→ Task to carry out
From the data, copy out every line in which the word "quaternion" appears.

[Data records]
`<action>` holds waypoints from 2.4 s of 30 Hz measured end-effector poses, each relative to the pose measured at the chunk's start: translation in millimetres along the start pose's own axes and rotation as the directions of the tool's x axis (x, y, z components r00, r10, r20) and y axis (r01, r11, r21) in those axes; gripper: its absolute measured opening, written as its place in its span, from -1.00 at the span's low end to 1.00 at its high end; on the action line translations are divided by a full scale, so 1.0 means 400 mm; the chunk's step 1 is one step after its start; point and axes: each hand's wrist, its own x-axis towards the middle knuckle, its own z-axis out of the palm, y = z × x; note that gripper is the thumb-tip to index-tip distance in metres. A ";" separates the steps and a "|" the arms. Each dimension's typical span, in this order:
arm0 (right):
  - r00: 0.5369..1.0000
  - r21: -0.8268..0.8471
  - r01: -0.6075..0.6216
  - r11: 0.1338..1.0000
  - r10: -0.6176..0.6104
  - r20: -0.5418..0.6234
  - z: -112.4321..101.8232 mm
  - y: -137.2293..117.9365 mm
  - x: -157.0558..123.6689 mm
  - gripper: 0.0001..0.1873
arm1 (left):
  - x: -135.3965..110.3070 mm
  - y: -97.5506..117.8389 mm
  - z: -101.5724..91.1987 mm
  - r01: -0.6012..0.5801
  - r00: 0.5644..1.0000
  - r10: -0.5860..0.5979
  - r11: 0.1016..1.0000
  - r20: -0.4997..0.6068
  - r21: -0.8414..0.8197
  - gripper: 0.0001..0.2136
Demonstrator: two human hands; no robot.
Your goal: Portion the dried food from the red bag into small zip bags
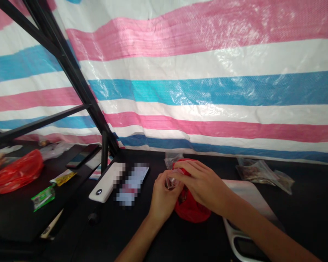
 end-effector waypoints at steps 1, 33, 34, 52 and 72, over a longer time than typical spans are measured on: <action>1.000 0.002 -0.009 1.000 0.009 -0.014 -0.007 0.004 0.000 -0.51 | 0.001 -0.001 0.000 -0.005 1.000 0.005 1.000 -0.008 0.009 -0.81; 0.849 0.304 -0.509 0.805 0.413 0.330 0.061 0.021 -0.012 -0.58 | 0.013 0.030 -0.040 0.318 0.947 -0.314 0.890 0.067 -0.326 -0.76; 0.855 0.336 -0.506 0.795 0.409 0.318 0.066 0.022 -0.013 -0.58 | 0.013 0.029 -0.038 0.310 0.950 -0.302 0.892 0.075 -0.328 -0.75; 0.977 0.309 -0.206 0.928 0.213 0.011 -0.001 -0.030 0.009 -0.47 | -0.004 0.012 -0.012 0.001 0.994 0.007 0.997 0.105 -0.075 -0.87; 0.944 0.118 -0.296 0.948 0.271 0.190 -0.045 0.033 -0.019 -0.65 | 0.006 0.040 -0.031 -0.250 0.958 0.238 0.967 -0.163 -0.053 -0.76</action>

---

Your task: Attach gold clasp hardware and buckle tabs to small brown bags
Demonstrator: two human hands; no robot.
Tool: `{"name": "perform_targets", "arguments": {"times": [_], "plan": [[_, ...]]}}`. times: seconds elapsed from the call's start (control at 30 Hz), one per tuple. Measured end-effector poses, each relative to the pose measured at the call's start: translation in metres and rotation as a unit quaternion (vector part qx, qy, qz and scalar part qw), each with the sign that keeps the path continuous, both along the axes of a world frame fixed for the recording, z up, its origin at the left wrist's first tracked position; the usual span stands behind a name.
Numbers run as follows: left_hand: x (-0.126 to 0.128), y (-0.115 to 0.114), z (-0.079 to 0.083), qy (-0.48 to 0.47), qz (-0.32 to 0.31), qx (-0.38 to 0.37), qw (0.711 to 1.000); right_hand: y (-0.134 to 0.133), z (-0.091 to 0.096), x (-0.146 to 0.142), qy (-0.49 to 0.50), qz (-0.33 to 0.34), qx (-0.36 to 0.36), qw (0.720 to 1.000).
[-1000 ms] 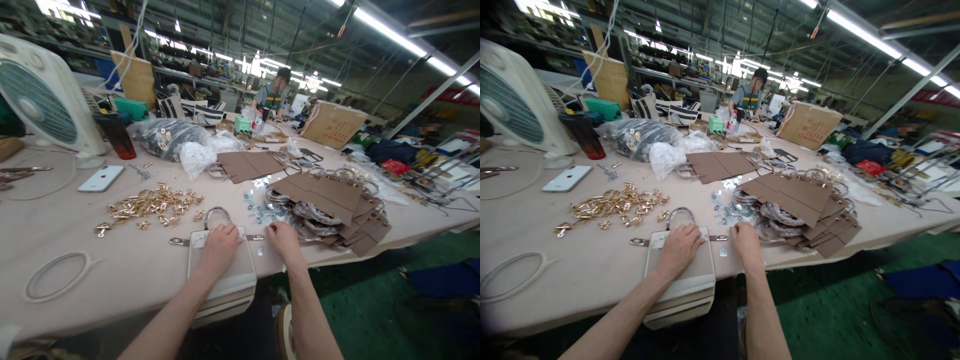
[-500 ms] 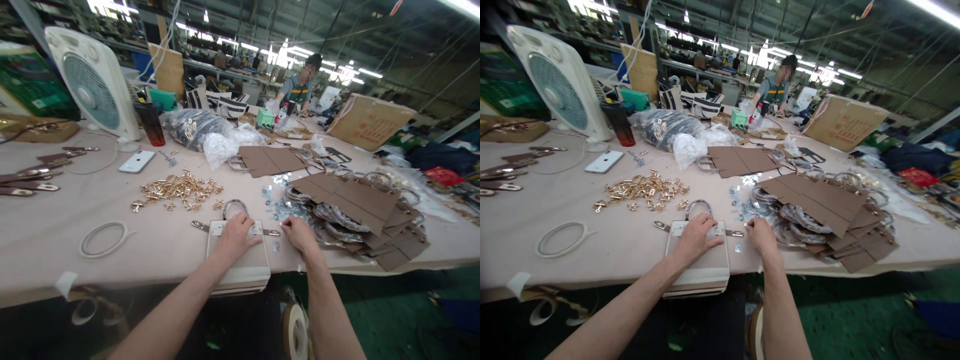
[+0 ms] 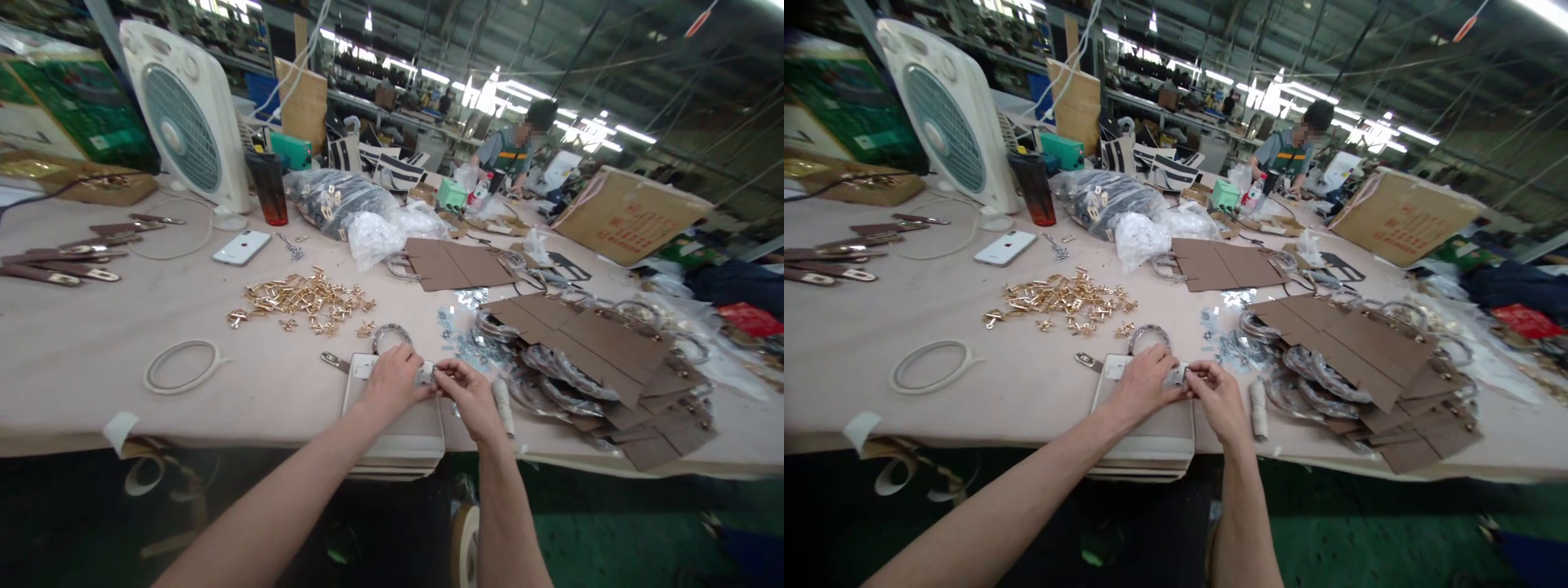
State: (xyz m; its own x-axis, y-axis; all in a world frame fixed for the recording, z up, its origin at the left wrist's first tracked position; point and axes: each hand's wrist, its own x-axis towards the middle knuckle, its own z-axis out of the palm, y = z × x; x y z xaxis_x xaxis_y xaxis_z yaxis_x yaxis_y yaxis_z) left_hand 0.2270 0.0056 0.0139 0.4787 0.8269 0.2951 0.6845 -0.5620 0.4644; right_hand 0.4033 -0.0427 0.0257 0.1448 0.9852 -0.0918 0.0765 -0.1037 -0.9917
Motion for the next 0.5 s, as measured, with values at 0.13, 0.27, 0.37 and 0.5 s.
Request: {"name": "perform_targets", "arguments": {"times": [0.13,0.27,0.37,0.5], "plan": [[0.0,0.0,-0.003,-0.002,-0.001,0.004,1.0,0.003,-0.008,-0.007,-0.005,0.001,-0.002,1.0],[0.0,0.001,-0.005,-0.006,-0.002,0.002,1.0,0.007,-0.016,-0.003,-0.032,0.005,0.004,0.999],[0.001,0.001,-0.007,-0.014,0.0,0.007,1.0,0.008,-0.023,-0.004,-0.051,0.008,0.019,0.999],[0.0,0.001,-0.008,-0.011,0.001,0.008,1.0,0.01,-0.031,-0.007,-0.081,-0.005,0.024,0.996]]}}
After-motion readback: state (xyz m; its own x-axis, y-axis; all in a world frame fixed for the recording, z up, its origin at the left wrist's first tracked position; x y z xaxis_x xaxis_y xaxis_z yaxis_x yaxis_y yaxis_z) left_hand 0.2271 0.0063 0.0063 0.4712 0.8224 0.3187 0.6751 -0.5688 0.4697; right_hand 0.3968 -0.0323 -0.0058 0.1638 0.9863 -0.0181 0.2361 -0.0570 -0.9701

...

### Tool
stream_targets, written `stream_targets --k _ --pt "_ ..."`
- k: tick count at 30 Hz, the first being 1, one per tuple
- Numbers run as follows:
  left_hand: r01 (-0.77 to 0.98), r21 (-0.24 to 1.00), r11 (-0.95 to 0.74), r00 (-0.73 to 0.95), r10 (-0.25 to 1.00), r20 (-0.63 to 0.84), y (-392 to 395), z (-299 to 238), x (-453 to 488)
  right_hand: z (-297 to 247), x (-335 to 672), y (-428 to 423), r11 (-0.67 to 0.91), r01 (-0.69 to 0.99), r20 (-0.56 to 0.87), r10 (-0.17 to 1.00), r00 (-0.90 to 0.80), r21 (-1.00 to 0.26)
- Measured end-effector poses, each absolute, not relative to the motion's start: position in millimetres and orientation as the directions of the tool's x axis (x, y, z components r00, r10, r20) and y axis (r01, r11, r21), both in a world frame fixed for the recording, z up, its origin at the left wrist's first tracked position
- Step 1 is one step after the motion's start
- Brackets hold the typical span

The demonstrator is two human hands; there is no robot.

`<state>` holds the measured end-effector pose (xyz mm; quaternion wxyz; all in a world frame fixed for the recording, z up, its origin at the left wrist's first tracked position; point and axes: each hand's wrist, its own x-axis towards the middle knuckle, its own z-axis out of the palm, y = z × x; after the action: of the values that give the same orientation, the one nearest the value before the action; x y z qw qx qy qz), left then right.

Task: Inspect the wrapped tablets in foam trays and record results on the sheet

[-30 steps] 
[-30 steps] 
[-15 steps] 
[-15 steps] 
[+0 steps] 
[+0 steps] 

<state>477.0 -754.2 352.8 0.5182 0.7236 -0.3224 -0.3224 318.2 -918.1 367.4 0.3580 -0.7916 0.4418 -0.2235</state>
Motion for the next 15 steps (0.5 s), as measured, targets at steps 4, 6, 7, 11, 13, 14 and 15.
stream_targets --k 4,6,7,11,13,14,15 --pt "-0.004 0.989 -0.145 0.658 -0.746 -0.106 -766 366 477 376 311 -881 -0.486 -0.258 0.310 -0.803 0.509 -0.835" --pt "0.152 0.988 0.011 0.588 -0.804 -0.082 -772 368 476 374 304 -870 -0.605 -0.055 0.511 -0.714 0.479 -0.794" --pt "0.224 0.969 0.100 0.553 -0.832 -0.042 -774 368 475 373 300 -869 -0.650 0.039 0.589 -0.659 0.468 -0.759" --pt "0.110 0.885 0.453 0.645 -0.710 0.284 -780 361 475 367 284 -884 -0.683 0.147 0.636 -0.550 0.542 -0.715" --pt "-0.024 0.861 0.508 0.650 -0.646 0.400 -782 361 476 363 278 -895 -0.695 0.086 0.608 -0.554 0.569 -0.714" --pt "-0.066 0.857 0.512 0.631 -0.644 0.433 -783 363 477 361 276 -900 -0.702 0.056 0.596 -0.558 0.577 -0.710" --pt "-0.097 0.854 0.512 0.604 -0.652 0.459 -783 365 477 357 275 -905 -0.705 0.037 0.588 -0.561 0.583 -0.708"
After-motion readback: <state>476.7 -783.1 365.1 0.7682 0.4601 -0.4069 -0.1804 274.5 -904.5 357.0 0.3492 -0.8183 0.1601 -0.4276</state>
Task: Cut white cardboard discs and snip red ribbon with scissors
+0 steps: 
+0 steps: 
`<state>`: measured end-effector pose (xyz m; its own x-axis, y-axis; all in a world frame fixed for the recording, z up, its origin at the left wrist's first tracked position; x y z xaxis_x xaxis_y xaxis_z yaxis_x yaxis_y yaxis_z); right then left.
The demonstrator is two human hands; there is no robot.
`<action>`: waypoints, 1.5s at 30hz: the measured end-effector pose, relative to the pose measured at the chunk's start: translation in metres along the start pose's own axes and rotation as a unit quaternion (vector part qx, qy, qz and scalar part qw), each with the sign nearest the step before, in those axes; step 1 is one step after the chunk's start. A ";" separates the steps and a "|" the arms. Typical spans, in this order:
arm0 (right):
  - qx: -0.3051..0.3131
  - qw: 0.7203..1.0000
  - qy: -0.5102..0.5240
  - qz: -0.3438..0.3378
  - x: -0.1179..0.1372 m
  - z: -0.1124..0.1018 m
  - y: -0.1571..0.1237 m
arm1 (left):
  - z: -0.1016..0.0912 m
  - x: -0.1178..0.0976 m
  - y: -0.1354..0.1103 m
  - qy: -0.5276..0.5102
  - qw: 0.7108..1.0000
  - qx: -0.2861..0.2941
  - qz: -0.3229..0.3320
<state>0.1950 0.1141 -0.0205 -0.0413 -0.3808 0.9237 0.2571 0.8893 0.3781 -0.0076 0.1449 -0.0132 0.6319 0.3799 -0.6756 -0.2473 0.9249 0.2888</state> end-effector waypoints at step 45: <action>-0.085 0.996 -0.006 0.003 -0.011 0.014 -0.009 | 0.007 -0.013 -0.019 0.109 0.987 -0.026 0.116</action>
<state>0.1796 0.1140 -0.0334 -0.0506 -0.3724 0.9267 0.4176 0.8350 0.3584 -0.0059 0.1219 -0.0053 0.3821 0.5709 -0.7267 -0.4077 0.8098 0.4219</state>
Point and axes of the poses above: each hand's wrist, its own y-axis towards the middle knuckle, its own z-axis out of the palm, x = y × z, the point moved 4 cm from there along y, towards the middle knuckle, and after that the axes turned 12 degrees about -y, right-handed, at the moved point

→ Expected answer
Tool: `{"name": "perform_targets", "arguments": {"times": [_], "plan": [[_, ...]]}}`. times: seconds elapsed from the call's start (control at 30 Hz), one per tuple. Measured end-effector poses, each relative to the pose measured at the call's start: translation in metres and rotation as a unit quaternion (vector part qx, qy, qz and scalar part qw), each with the sign that keeps the path continuous, both along the axes of a world frame fixed for the recording, z up, its origin at the left wrist's first tracked position; the usual span stands behind a name.
`<state>` holds the measured end-effector pose (xyz mm; quaternion wxyz; all in a world frame fixed for the recording, z up, its origin at the left wrist's first tracked position; point and axes: each hand's wrist, its own x-axis towards the middle knuckle, its own z-axis out of the palm, y = z × x; after the action: of the values that give the same orientation, the one nearest the value before the action; x y z qw qx qy qz), left then right.
`<action>`: waypoints, 1.5s at 30hz: the measured end-effector pose, relative to the pose measured at the chunk's start: translation in metres along the start pose's own axes and rotation as a unit quaternion (vector part qx, qy, qz and scalar part qw), each with the sign nearest the step before, in those axes; step 1 is one step after the chunk's start. A ";" separates the steps and a "|" the arms. Typical spans, in this order:

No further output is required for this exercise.